Belediye içindeki karanlık ilişkilerin ardından, şimdi de müteahhitlerin devreye girdiği büyük bir vurgun patlak verdi. Diyarbakırlı bir müteahhit, 10 yıl boyunca Devrek’te önemli projelere imza atarak adını duyurmuştu. Ancak işler sona ererken, geriye sadece dolandırıcılık ve büyük mağduriyetler kaldı. Müteahhit, giderayak Devrek halkını 100 milyonluk vurgunla dolandırdı.
Hikayenin perde arkası daha da karmaşık. Devrek’in bilinen zenginlerinden biri, yanına bir avukat alarak müteahhite yüksek fiyatlarla daireler satmış. Ama bu daireler, aslında müteahhitten alınan değil, ona yüksek bedelle satılan dairelerdi. İşin tuhaf tarafı, müteahhitin sattığı daireleri daha ucuza satması ve aldığı çekleri ödeme konusunda büyük sıkıntılar yaşaması. Sonunda, bazı Devrekli vatandaşlar aldığı çekleri ödememiş, müteahhit de borcunu yerine getirmemişti. Tüm bunlar, Devrek'teki ekonomik düzeni alt üst etti.
Ancak olayın içinde çok daha şaibeli bir durum var: Tabaklı Mustafa, yaşanan büyük zararlar içinde olanlardan biri. Peki, satılan dairelerin tapuları ne oldu? Ve bir başka söylenti de, müteahhitin gizli bir ilişkisi olduğuna dair. Bu aşkın bir kredi kartıyla ilişkisi olduğu iddia ediliyor. Eğer bu kredi kartı hala aktifse, aşk mağduru da olacak gibi görünüyor.
Diğer taraftan, Yıkamacı Yağlamacı adlı esnaf, vurgunun mağdurları arasında yer alıyor. İki dairesi, birkaç arabası ve bir miktar nakdi kaybolmuş. Mermerci ise durumu daha basite indirgemiş; "Cezve parası," diyor. Ama gözler bir kuyumcunun üzerine çevrilmiş. Kulislere düşen bilgiye göre, yakında o kuyumcunun "ipliği pazara çıkacak" ve bütün karanlık işler gün yüzüne çıkacak.

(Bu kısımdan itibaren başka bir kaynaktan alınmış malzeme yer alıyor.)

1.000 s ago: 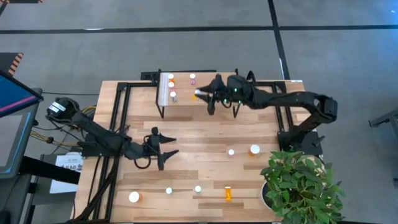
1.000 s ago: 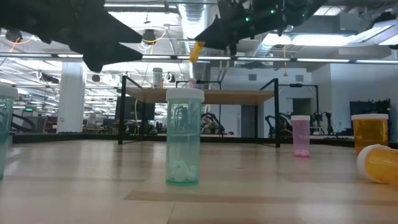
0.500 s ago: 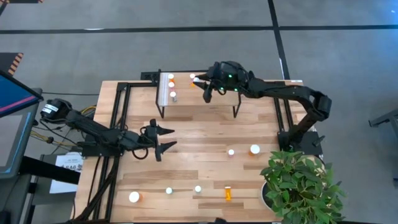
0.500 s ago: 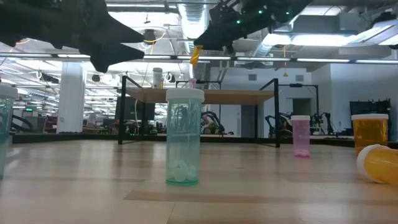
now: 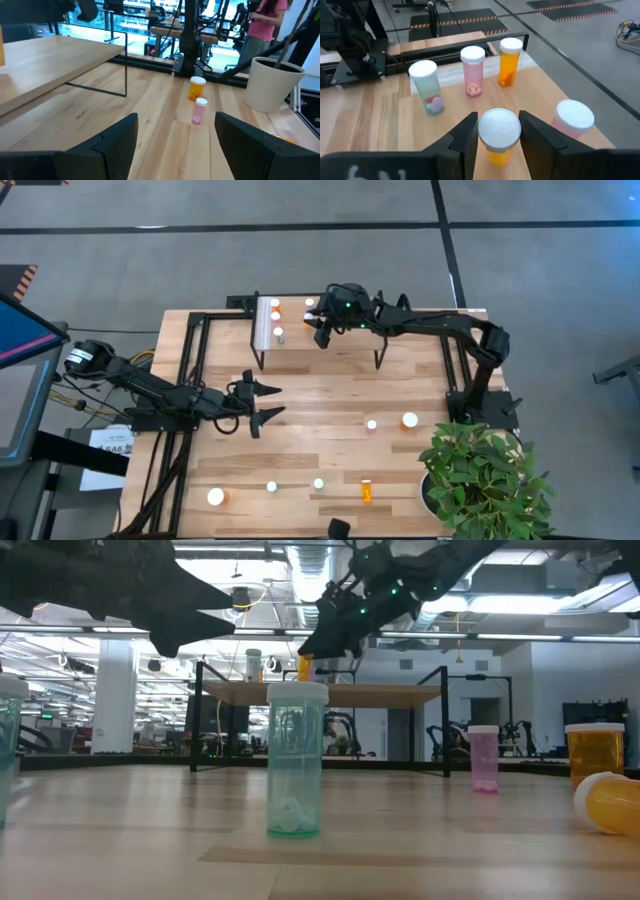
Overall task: Pick and place medicine bottles onto shelf by color
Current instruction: Put the top small orange pill bottle on the shelf
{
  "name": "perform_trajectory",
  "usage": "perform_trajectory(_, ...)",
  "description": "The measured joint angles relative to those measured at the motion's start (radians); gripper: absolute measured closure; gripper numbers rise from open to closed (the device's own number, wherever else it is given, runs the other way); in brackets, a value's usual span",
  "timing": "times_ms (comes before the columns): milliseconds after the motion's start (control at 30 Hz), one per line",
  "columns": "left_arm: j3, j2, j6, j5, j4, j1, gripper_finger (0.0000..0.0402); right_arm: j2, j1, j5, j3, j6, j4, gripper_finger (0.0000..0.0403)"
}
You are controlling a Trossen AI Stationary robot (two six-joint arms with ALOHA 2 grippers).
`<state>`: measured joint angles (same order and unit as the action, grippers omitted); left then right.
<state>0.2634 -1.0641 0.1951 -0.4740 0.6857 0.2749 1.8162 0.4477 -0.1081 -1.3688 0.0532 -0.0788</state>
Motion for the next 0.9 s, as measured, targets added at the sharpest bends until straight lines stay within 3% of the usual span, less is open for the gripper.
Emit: perform_trajectory(900, 0.000, 0.000, 0.024, 0.001, -0.018, 0.000, 0.0150, 0.002, 0.001, 0.002, 0.000, 0.027, 0.041, 0.0240)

Devrek’teki bu karmaşık olaylar, sadece maddi kayıplardan ibaret değil; aynı zamanda güvenin, değerlerin ve şehrin itibarının da kaybolmasına neden oldu. Şimdi, mağdur olan vatandaşlar bir araya gelerek haklarını aramak için mücadele etmeye başladı. Tüm Devrek halkı, bu olayın sonuna kadar takipçisi olacak ve adaletin yerini bulması için büyük bir çaba gösterecek.
Devrek, büyük bir kayıp yaşıyor. Bu kayıp sadece dolandırılanların değil, şehrin ve bölgenin kaybıdır. Herkes merakla, birer birer ortaya dökülecek olan gerçeklerin peşinde.